Mike Vaishnav: AI can collect data, assist in decision-making, eliminate human error, simplify complex information, and reduce costs. It provides real-time data for analysis, making the finance function more efficient. AI helps finance professionals by automating data collection and analysis, saving time, and improving accuracy.
Emily: What skills should finance professionals acquire to take advantage of AI technology?
Mike Vaishnav: Finance professionals don’t need specific new skills because they are generally system-savvy.
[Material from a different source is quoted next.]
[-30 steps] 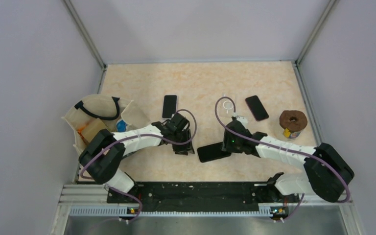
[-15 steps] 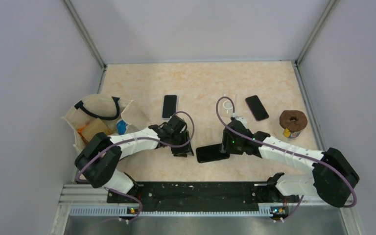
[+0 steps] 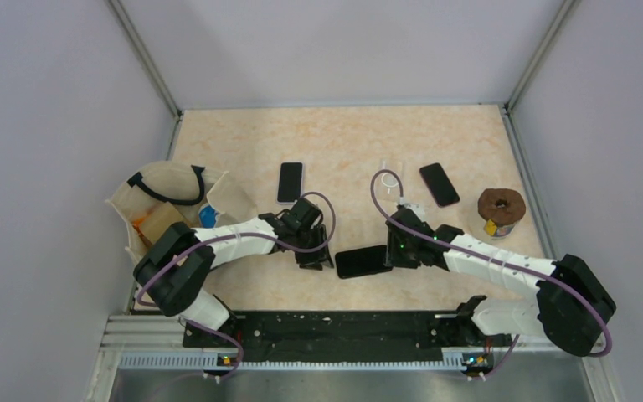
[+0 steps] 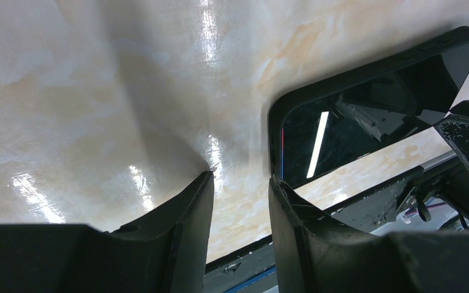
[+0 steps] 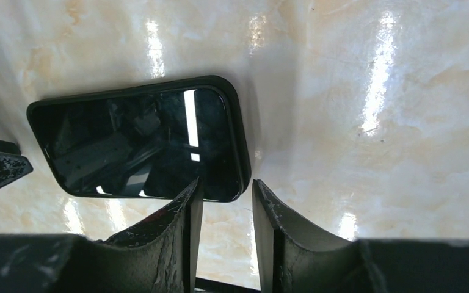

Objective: Put the phone into the phone case

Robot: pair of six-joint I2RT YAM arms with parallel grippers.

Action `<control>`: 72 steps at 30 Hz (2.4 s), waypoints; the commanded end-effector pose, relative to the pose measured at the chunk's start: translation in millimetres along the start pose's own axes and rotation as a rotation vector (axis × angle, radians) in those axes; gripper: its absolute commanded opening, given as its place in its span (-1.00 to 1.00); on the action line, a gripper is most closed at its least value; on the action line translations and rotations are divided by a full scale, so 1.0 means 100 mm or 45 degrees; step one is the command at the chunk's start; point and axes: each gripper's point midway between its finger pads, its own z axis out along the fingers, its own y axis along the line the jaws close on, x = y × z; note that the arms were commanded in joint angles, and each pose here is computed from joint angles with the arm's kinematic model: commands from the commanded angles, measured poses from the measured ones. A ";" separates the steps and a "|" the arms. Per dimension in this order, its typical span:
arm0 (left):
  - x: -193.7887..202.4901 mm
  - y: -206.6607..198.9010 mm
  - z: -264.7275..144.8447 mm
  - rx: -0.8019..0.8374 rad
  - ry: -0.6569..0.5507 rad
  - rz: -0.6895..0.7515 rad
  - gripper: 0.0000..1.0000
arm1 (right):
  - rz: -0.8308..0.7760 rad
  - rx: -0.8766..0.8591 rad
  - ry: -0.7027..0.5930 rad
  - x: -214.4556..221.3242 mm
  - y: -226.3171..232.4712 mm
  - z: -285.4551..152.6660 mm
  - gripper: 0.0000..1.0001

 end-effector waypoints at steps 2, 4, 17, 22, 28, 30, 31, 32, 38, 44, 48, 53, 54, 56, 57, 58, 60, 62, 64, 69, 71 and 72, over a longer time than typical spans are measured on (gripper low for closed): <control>-0.11 -0.19 -0.01 0.061 -0.034 0.029 -0.13 | -0.020 0.036 -0.003 -0.03 -0.05 0.00 -0.42; -0.12 -0.20 -0.01 0.063 -0.031 0.031 -0.13 | -0.027 0.036 0.018 0.00 -0.04 0.02 -0.50; -0.12 -0.19 0.01 0.055 -0.033 0.035 -0.14 | -0.044 0.049 0.082 0.15 -0.09 0.14 -0.91; -0.13 -0.19 0.01 0.053 -0.038 0.035 -0.14 | -0.069 0.071 0.136 0.36 -0.09 0.27 -1.00; -0.13 -0.20 0.01 0.051 -0.033 0.040 -0.14 | -0.075 0.082 0.195 0.62 -0.08 0.43 -1.00; -0.13 -0.20 0.02 0.050 -0.031 0.041 -0.14 | -0.084 0.092 0.210 0.69 -0.09 0.47 -1.00; -0.13 -0.20 0.02 0.051 -0.032 0.043 -0.14 | -0.090 0.097 0.217 0.72 -0.09 0.48 -1.00; -0.13 -0.20 0.02 0.049 -0.031 0.042 -0.14 | -0.097 0.104 0.228 0.75 -0.09 0.50 -1.00; -0.15 -0.20 0.00 0.043 -0.039 0.048 -0.14 | -0.110 0.125 0.145 0.48 -0.03 0.38 -0.99; -0.15 -0.16 -0.01 0.024 -0.047 0.054 -0.14 | -0.029 0.052 -0.008 -0.23 -0.04 0.17 -0.57; -0.15 -0.18 0.00 0.027 -0.042 0.056 -0.14 | -0.034 -0.003 -0.016 -0.47 0.03 0.23 -0.46; -0.17 -0.18 0.00 0.015 -0.039 0.064 -0.14 | -0.063 -0.029 0.022 -0.52 0.10 0.35 -0.42; -0.17 -0.18 0.00 0.014 -0.037 0.063 -0.14 | -0.066 -0.033 0.034 -0.50 0.11 0.37 -0.42; -0.16 -0.18 0.01 0.013 -0.036 0.064 -0.14 | -0.067 -0.033 0.055 -0.46 0.10 0.40 -0.44; -0.17 -0.18 0.01 0.011 -0.036 0.063 -0.14 | -0.069 -0.021 0.065 -0.44 0.08 0.41 -0.46; -0.17 -0.18 0.01 0.012 -0.036 0.064 -0.14 | -0.072 0.000 0.077 -0.41 0.03 0.42 -0.47; -0.17 -0.18 0.00 0.008 -0.036 0.065 -0.14 | -0.078 0.041 0.088 -0.37 -0.04 0.41 -0.48; -0.17 -0.18 0.00 0.006 -0.037 0.067 -0.14 | -0.088 0.069 0.105 -0.31 -0.12 0.40 -0.48; -0.18 -0.17 0.01 0.002 -0.036 0.069 -0.14 | -0.089 0.073 0.118 -0.24 -0.17 0.38 -0.47; -0.16 -0.16 0.02 -0.003 -0.025 0.070 -0.14 | -0.072 0.066 0.131 -0.10 -0.26 0.30 -0.37; -0.16 -0.16 0.02 -0.002 -0.023 0.072 -0.14 | -0.059 0.055 0.130 -0.07 -0.26 0.27 -0.36; -0.16 -0.16 0.02 -0.002 -0.022 0.071 -0.14 | -0.054 0.055 0.125 -0.06 -0.27 0.26 -0.35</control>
The key is to be open-minded and understand how to interpret and use AI-generated data. Trust in AI is built on understanding how data is collected and algorithms are written.
Emily: Can AI be a trusted friend, or should you always keep a watch on it? Can you give an example where AI can be fully trusted and another where its output must be reviewed?
Mike Vaishnav: AI can be a trusted friend for finance professionals if the data collection and algorithms are accurate. For instance, AI can reliably process and analyze large datasets. However, for complex decision-making, it’s essential to review AI outputs to ensure accuracy and relevance. Trust in AI comes with proper data handling and algorithm design, but human oversight remains crucial.
Emily: Thank you so much, Mike, for the insightful discussion. I’m sure this will provide our audience with clarity on embracing AI in their finance processes while avoiding potential threats.
Mike Vaishnav: Absolutely, thank you so much. It was a great discussion.